Your goal> Would you print the data below exactly, leaving out every picture?

- Opening Delimiter -

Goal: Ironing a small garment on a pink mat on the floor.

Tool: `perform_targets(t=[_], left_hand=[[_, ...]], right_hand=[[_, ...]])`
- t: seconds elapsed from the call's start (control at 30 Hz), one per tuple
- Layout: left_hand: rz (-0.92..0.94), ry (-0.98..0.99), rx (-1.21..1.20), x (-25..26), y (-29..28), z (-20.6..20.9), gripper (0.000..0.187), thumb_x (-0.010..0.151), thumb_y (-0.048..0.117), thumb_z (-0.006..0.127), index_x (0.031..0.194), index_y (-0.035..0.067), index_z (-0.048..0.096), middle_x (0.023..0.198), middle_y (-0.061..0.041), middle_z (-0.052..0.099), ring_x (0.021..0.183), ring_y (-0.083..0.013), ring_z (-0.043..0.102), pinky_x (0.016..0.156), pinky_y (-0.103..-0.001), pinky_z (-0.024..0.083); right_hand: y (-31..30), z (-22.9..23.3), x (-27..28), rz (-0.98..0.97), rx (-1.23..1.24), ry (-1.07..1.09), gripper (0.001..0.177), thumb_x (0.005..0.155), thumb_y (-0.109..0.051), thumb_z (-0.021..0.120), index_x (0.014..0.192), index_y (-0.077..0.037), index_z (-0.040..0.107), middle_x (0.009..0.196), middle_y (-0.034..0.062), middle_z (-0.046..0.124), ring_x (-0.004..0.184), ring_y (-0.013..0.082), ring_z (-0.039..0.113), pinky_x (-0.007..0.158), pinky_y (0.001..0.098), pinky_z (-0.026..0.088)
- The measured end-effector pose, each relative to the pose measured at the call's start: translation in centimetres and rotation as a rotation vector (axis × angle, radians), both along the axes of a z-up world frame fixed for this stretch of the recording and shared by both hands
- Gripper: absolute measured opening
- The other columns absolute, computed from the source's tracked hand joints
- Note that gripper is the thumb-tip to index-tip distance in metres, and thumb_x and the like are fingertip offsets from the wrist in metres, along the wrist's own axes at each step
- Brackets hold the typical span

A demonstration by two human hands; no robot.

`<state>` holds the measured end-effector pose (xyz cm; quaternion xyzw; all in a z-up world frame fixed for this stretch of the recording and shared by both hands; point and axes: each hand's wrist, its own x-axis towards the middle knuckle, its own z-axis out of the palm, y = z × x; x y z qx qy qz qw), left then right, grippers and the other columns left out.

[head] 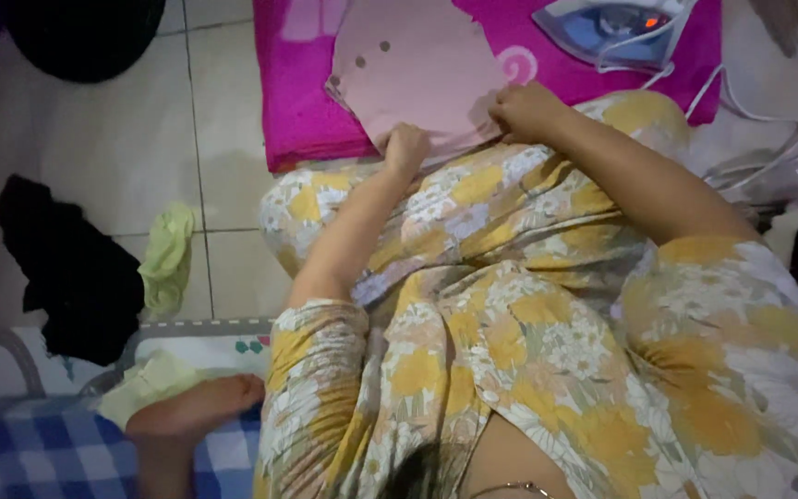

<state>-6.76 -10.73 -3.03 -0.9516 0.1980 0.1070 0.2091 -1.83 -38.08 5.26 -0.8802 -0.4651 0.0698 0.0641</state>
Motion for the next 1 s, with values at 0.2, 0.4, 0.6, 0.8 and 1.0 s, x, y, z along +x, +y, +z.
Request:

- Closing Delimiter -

Exercise output>
Goal: Ironing a small garment on a pink mat on the floor.

Tool: `perform_targets(t=[_], left_hand=[[_, ...]], right_hand=[[_, ...]])`
- t: seconds elapsed from the call's start (control at 30 Hz), one per tuple
- Layout: left_hand: rz (-0.92..0.94), ry (-0.98..0.99), rx (-1.21..1.20), x (-25..26), y (-29..28), z (-20.6..20.9), gripper (0.000..0.187), thumb_x (-0.010..0.151), thumb_y (-0.048..0.117), thumb_z (-0.006..0.127), index_x (0.031..0.194), index_y (-0.035..0.067), index_z (-0.048..0.096), middle_x (0.023..0.198), middle_y (-0.061..0.041), middle_z (-0.052..0.099), ring_x (0.021..0.183), ring_y (-0.083..0.013), ring_z (-0.043..0.102), pinky_x (0.016..0.156), pinky_y (-0.103..-0.001), pinky_z (-0.024..0.083); right_hand: y (-31..30), z (-22.9..23.3), x (-27..28), rz (-0.98..0.97), rx (-1.23..1.24), ry (-1.07..1.09), gripper (0.001..0.177), thumb_x (0.005..0.155), thumb_y (-0.109..0.051), thumb_z (-0.021..0.120), index_x (0.014..0.192), index_y (-0.077..0.037), index_z (-0.040..0.107), middle_x (0.009..0.196), middle_y (-0.034..0.062), middle_z (-0.046..0.124), ring_x (-0.004..0.184), ring_y (-0.013..0.082), ring_z (-0.039..0.113), pinky_x (-0.007..0.158), pinky_y (0.001..0.098), pinky_z (-0.026..0.088)
- The measured end-effector pose, each relative to the pose measured at the call's start: translation in centimetres and rotation as a rotation vector (axis × angle, radians), both along the axes of a z-up world frame fixed for this stretch of the recording and shared by both hands
- Gripper: absolute measured opening
- The other columns absolute, computed from the source's tracked hand joints
- Note that gripper is the thumb-tip to index-tip distance in metres, and thumb_x and the like are fingertip offsets from the wrist in metres, along the wrist's own axes at each step
- Brackets hold the typical span

A demonstration by two human hands; no robot.

`<state>` holds the measured end-effector pose (xyz cm; quaternion xyzw; all in a z-up world frame fixed for this stretch of the recording and shared by both hands; point and axes: each hand's wrist, its own x-axis towards the middle knuckle, its own z-axis out of the palm, y = z × x; x y z qx qy qz qw), left then right, grippers and the other columns left out.

[head] 

<state>-6.76 -10.73 -3.03 -0.9516 0.1980 0.1070 0.2091 -1.83 -38.08 5.26 -0.8802 -0.4651 0.0698 0.0641</state>
Motion for the next 1 s, with values at 0.2, 0.4, 0.6, 0.8 and 1.0 s, x, y, z along +x, +y, +z.
Request:

There is no more to add to the answer.